Près de deux cent cinquante ans après leur dernière représentation, Les Fêtes d’Hébé reviennent sur la scène parisienne. Celle de l’Amphithéâtre n’est peut-être pas idéale – elle laisse les jeunes chanteurs particulièrement à nu, limite les possibilités chorégraphiques, et le spectacle a très vite affiché complet – mais a au moins le mérite de créer une véritable intimité en plein inconnu. Pour ne finalement aboutir qu’à de bonnes surprises : mésestimée, l’œuvre rassemble pourtant des pages musicales d’excellente facture. A priori peu soluble dans ce répertoire, la mise en scène du chorégraphe Thomas Lebrun s’y déploie sans trop de difficulté. Enfin, les chanteurs de l’Académie s’y révèlent particulièrement pertinents, et pleins de promesses.

On devine vite que l’obstacle principal auquel a pu se heurter, auparavant, un projet de recréation des Fêtes est la non-lisibilité de son livret, où se croisent comme souvent Rois et Déesses, noces et danses, et au fil d’un prologue trois différentes temporalités. L’intérêt réside, ici, avant tout dans la luxuriance musicale à l’œuvre : les airs, échanges, et ballets s’enchaînent comme autant de nuances, couleurs et tableaux certes familiers pour qui s’est un peu intéressé à Rameau, mais surtout diablement enthousiasmant. S'érige donc sur ce désir de musique, d'art pour l'art une aspiration commune avec la danse plus contemporaine que postmoderne de Thomas Lebrun. En décloisonnant ballet et chant, la chorégraphie, habillée des vidéos de Charlotte Rousseau et des costumes plus ou moins heureux de Lauriane Scinemi del Francia, tient lieu de mise en scène et d’intrigue. Les temporalités s'y font couleurs, les gestes y deviennent sur-signifiants - sortes de chorégraphies à la Peter Sellars, revisitées avec humour. Si bien qu'on pourra regretter, par endroits, que l'ironie s’immisce jusqu'à occuper tout l'espace, des cœurs esquissés par les mains des chanteurs aux bonnets de bain bien peu seyants infligés aux (excellents) danseurs – Antoine Arbeit et Léa Scher sont très sollicités, mais Karima El Amrani, Maxime Camo, Lucie Gemon et Julien-Henri Vu Van Dung brillent également.

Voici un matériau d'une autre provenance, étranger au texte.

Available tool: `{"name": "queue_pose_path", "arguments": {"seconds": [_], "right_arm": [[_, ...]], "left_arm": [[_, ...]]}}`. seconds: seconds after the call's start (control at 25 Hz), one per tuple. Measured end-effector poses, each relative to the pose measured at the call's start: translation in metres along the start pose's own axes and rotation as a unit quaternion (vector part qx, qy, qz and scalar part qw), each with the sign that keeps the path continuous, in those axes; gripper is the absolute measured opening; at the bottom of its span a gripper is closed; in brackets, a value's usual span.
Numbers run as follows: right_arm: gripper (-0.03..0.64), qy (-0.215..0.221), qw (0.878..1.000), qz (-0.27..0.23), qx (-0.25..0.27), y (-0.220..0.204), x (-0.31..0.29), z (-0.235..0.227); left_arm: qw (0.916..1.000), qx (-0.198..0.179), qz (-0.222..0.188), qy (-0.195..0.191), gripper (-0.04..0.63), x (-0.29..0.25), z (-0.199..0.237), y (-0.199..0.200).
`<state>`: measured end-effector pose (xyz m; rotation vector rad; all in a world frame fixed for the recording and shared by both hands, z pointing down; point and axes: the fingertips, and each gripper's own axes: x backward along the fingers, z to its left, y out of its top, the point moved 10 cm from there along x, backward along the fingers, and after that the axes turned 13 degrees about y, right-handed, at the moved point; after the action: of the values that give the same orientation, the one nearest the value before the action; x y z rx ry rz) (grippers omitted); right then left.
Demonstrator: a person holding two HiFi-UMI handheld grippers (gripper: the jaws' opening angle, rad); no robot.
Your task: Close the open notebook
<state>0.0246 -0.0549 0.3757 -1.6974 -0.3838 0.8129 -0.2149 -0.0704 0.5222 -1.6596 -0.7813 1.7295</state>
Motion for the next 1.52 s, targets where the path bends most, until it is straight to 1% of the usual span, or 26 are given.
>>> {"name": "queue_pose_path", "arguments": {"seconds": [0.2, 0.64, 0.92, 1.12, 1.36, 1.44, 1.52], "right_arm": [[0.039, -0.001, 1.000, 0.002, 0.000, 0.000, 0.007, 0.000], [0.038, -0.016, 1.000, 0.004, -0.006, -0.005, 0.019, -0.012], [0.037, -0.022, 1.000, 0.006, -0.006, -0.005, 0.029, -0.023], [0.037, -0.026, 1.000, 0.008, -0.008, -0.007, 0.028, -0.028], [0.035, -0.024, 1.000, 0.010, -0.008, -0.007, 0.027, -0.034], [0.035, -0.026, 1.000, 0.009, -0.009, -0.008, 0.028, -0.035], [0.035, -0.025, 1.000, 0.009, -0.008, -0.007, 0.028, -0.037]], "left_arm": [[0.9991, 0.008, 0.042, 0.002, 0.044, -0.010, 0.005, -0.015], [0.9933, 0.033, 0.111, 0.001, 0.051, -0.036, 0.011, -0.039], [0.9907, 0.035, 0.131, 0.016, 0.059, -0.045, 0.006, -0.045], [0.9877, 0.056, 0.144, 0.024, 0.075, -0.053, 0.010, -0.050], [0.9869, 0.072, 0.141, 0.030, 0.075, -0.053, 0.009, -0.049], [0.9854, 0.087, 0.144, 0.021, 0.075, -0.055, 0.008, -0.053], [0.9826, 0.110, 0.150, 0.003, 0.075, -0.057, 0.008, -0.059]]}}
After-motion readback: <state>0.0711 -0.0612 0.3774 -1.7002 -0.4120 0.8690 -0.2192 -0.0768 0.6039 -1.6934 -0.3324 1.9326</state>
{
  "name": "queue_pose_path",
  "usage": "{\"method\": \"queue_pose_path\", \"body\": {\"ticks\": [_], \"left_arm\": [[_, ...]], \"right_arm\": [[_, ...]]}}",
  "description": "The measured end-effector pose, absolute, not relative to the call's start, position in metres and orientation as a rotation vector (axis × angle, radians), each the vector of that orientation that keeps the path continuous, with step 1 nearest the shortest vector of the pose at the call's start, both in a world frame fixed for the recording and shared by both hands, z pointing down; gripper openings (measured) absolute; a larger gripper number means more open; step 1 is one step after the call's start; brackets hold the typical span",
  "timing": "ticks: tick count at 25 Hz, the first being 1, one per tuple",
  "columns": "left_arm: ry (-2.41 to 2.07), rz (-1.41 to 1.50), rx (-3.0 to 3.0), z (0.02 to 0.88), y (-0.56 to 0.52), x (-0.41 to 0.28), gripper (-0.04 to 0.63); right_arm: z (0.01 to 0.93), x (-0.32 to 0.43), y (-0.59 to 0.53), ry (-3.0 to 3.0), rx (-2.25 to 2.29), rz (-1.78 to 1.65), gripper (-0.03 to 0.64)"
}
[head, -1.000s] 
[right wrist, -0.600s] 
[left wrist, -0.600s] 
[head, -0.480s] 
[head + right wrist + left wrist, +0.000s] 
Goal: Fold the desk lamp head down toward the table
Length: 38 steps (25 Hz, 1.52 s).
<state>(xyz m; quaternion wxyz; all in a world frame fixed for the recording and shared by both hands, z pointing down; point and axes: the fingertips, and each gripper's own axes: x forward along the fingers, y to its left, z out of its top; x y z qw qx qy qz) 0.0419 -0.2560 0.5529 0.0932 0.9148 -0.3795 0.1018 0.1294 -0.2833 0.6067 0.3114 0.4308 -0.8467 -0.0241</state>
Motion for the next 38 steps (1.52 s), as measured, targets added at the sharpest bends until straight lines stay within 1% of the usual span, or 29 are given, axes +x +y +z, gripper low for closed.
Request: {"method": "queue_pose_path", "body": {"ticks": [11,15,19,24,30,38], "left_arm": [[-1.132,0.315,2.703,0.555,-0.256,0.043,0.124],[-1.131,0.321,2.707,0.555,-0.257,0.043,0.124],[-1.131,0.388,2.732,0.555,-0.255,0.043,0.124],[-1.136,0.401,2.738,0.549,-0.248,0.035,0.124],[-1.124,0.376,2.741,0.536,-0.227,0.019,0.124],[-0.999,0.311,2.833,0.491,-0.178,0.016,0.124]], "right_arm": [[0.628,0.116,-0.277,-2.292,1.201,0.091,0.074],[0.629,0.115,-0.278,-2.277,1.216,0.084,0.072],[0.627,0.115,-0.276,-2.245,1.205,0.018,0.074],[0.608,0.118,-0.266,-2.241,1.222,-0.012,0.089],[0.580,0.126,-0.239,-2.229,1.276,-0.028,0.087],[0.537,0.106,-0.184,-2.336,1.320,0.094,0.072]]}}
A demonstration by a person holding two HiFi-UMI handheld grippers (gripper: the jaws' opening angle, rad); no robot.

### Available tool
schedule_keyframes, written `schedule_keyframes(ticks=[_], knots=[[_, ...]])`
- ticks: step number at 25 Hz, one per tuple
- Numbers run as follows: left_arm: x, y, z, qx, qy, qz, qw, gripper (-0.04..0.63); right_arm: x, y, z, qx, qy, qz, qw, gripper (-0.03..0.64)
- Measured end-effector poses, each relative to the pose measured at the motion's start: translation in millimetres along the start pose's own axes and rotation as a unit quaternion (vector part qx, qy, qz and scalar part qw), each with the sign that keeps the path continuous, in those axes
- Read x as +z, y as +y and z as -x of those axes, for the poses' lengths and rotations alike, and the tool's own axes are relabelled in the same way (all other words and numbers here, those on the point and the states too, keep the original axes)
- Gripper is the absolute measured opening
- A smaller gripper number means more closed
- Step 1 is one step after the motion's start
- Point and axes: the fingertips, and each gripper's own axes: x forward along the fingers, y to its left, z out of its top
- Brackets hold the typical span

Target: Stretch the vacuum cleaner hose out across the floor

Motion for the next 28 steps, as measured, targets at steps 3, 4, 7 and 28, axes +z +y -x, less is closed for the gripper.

Mais peu importe : l’élégance et la légèreté des danseurs et des chanteurs de l’Académie offrent un bain de jouvence bienvenue à une partition dont on pouvait redouter l’archaïsme. Les jeunes voix sont toutes remarquables : Adriana Gonzalez est d’une solidité et d’une puissance constantes ; la finesse du timbre de Pauline Texier, portée par une prononciation sibylline et un jeu d’actrice encore hésitant, mais marqué d’une belle présence, étonne – on aura grand plaisir à les suivre. Juan de Dios Mateos s’avère tout particulièrement marquant dans un répertoire et une langue où on ne l’attendait peut-être pas. Laure Poissonier, Mikhail Timoshenko et Tomasz Kumiega impressionnent pareillement, et l’on sent par ailleurs chez Jean-François Marras, par endroits un peu désarçonné, une qualité de voix et des intentions plus que prometteuses.

Si déception il y a, ce sera finalement dans les « éclatantes trompettes » et « tendres hautbois » promis par un livret prompt aux figuralismes, et invariablement loupés une fois entonné par l’Orchestre Baroque du Royal College of Music. Les pupitres auraient sans doute dû être plus fournis, et l’acoustique n’était certes pas flatteuse, mais de si nombreuses faussetés déçoivent, d’autant plus lorsqu’elles freinent des idées, des techniques et des ardeurs d’interprétation aussi justes, et un son aussi recherché. Tout ce beau monde méritait mieux : on a donc d’autant plus hâte d’entendre à nouveau parler d’eux !

Les Fêtes d’Hébé, fruit d'une collaboration tripartite entre le CMBV, l'Académie de l'Opéra national de Paris et le Royal College of Music, sera repris à Londres les 5 et 6 avril.